Here’s some of our tutorials on webscraping


Introductory webscraping in R

About this tutorial

This is a brief introductory tutorial to webscraping in R. This covers the basics of extracting structured (i.e. already in a table format or similar) from websites using the rvest package. It's aimed at those with some basic familiarity with R, but feel free to give it a go with no experience! The content is somewhat high-level to keep it to a digestable length, but for more information on the technical parts please read some other resources, such as this post.

Here, we are going to extract cost of living data for Australia's capital cities from the website repository Numbeo.

Step 1: Load packages

In R, as you may know, we need to load packages first before doing anything. This is because packages give us access to functions which we can then use to webscrape, summarise data, conduct analysis, and do a whole host of other things. The below code chunk loads the packages necessary for this tutorial. If you don't have any of these packages, first run install.packages("insertpackagename") before running the library() function.

library(tidyverse)
library(rvest)
library(XML)
library(stringr)
library(data.table)

Step 2: Create a list of capital cities in Australia to use in the webscraper

Now we are going to create an object which stores the names of Australia's capital cities.

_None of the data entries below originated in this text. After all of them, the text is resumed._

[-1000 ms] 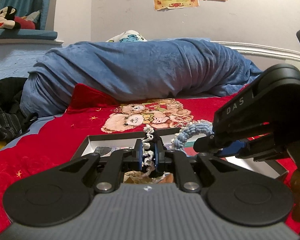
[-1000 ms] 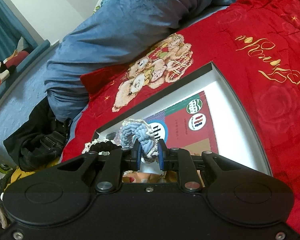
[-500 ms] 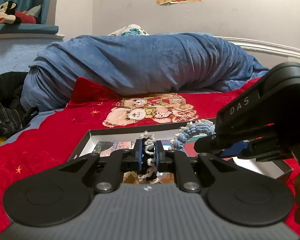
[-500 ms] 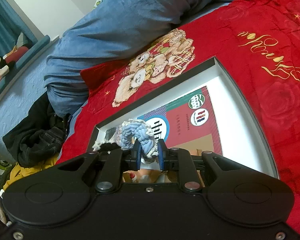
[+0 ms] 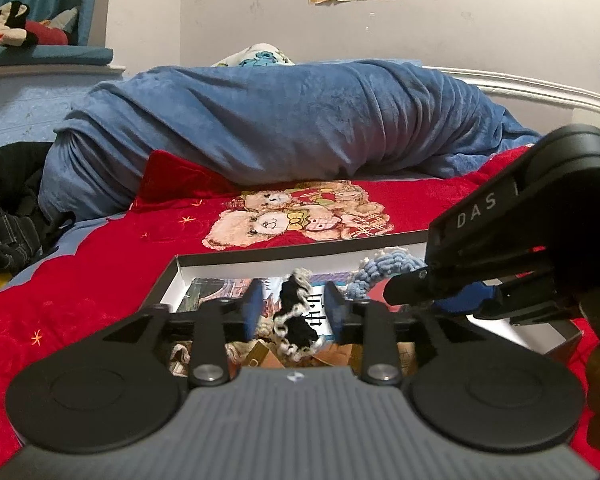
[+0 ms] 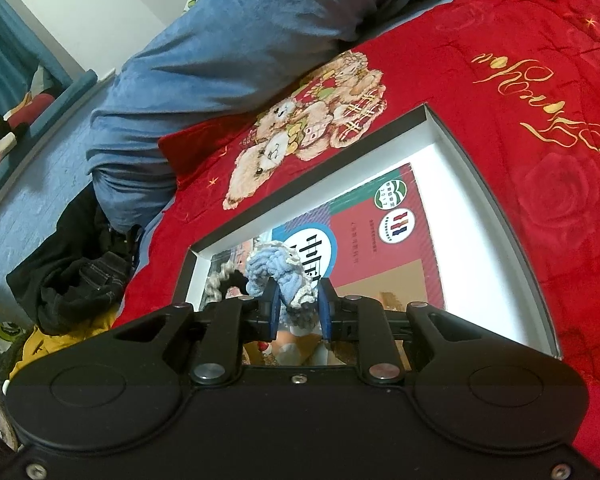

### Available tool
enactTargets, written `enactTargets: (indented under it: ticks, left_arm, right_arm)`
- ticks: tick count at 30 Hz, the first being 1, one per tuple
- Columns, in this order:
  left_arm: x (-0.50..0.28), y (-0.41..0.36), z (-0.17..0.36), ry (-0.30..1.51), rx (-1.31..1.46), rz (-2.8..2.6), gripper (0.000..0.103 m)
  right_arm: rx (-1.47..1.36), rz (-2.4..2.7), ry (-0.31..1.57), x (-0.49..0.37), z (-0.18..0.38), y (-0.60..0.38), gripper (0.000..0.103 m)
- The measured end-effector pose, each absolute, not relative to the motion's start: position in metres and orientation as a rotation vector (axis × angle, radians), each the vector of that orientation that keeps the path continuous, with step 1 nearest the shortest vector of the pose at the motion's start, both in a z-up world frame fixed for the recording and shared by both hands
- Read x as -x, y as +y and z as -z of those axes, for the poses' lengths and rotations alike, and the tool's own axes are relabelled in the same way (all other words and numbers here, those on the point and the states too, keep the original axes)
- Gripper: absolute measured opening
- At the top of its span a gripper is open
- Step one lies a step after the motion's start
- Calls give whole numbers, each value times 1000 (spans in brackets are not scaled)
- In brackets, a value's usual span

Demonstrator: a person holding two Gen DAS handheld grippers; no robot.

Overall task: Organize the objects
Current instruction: 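Open both grippers to drop the scrunchies into the box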

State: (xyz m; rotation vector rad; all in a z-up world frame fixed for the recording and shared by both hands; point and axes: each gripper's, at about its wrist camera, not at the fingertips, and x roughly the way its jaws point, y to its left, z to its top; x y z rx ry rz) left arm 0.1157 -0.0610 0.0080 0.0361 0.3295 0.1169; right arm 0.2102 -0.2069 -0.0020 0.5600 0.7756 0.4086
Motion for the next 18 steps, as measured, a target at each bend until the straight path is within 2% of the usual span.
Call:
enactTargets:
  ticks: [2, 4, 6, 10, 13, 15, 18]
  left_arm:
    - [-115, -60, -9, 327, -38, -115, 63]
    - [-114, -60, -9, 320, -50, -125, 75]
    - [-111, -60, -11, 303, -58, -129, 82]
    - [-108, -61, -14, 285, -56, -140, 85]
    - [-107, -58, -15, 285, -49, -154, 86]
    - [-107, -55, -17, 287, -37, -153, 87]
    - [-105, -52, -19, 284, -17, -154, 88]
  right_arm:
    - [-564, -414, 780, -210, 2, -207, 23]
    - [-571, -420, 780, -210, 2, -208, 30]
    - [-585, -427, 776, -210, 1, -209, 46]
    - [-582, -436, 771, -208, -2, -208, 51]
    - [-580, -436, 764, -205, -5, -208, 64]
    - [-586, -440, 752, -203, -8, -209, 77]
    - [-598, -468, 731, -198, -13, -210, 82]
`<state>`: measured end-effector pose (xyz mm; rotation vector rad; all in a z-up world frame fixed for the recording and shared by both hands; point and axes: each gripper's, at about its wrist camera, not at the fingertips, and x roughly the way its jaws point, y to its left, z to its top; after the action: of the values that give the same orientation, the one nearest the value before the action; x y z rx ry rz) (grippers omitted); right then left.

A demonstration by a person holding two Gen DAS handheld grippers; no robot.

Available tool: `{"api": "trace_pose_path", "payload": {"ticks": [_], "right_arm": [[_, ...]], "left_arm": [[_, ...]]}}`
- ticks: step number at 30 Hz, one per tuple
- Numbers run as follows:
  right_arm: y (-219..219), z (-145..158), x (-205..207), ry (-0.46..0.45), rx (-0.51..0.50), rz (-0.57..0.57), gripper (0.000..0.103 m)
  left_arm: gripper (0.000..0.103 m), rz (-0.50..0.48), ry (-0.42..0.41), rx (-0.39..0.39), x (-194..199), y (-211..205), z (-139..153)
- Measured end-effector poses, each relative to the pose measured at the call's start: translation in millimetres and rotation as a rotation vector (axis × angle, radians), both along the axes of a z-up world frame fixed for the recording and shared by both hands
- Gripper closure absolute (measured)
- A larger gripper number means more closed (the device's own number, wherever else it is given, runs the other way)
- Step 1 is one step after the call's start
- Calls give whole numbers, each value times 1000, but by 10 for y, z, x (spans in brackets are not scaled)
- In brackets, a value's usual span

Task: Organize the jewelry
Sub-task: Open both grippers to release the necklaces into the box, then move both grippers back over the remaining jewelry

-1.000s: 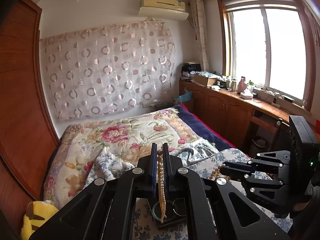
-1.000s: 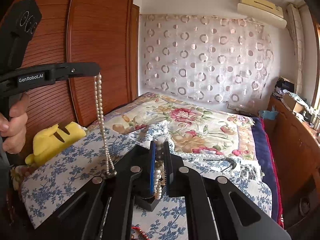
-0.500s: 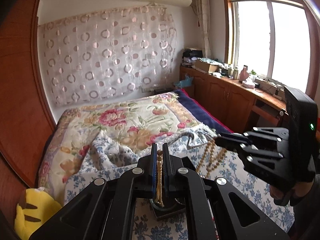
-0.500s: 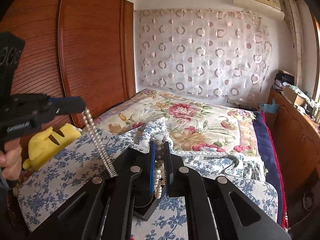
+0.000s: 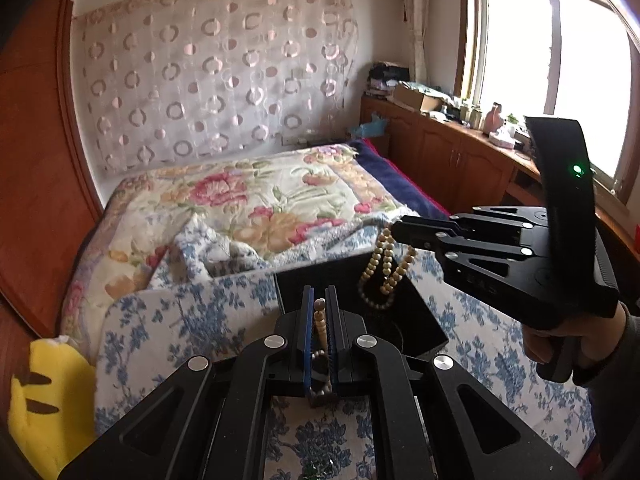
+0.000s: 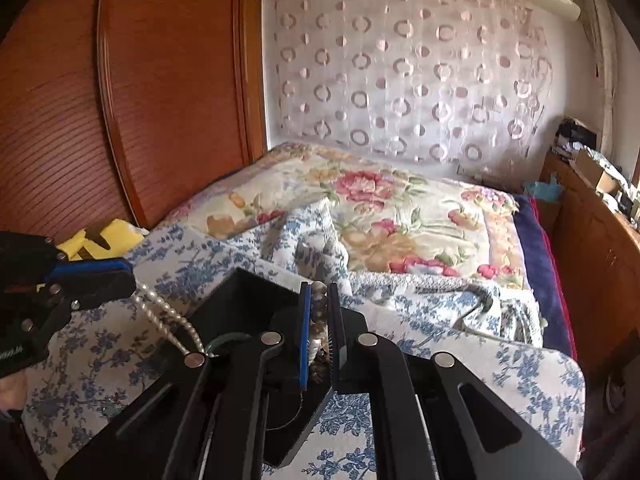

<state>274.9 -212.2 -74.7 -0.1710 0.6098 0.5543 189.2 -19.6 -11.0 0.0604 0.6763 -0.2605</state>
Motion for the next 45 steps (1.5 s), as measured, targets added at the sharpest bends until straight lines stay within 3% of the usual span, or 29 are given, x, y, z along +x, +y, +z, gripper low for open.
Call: {"api": "trace_pose_path", "payload": {"ticks": [13,17,19,23,25,28,29,37,45], "right_arm": [[8,-74,-121,26,18,30,92],[-135,-82,-384,17,26,26,84],[-213,-121,-568,10,20,28,81],[-369,-231,-950,26,27,39,74],[-436,-293,-1171,32,30,48,65],[-494,-371,-1442,45,38,61,61],[-500,-394,-1505,50,39,64,61],[-525,-637,-1953,93,27,71,61],[-581,-840,-2122,131,4,41,61]], "left_arm": [[97,-23,26,-26,-177,-4,-143],[75,-31,21,-31,-363,4,-181],[72,-35,24,-29,-474,9,-219],[50,-41,31,-37,-682,20,-319],[42,-37,33,-32,-784,29,-387],[35,-26,49,-45,-919,84,-489],[28,-23,56,-52,-960,108,-518],[16,-25,109,-94,-1229,229,-748],[15,-21,148,-86,-1317,117,-921]]}}
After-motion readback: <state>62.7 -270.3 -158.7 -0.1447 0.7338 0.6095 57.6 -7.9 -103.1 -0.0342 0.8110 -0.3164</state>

This will be used in the webscraping code to adjust the URL so we can extract each city's data sequentially as the data sits on separate pages for each city.

city_names <- c("Sydney", "Melbourne", "Brisbane", "Perth", "Canberra", "Adelaide", "Hobart", "Darwin")

Step 3: Create an empty object to store our webscraped data in

Since we are going to be extracting data sequentially for each city, we are going to make use of R's list functionality. Remember, you can call the objects whatever you want.

empty.list <- list()

Step 4: Write the webscraper function

Alright, we're in the thick of it now. This is a longer chunk (see code below) as it is one big for loop to extract the data from the webpages. It helps if you visit the website and visualise the layout, as that is how I knew which parts of the webpage to scrape. But more on that shortly, let's take it from the top!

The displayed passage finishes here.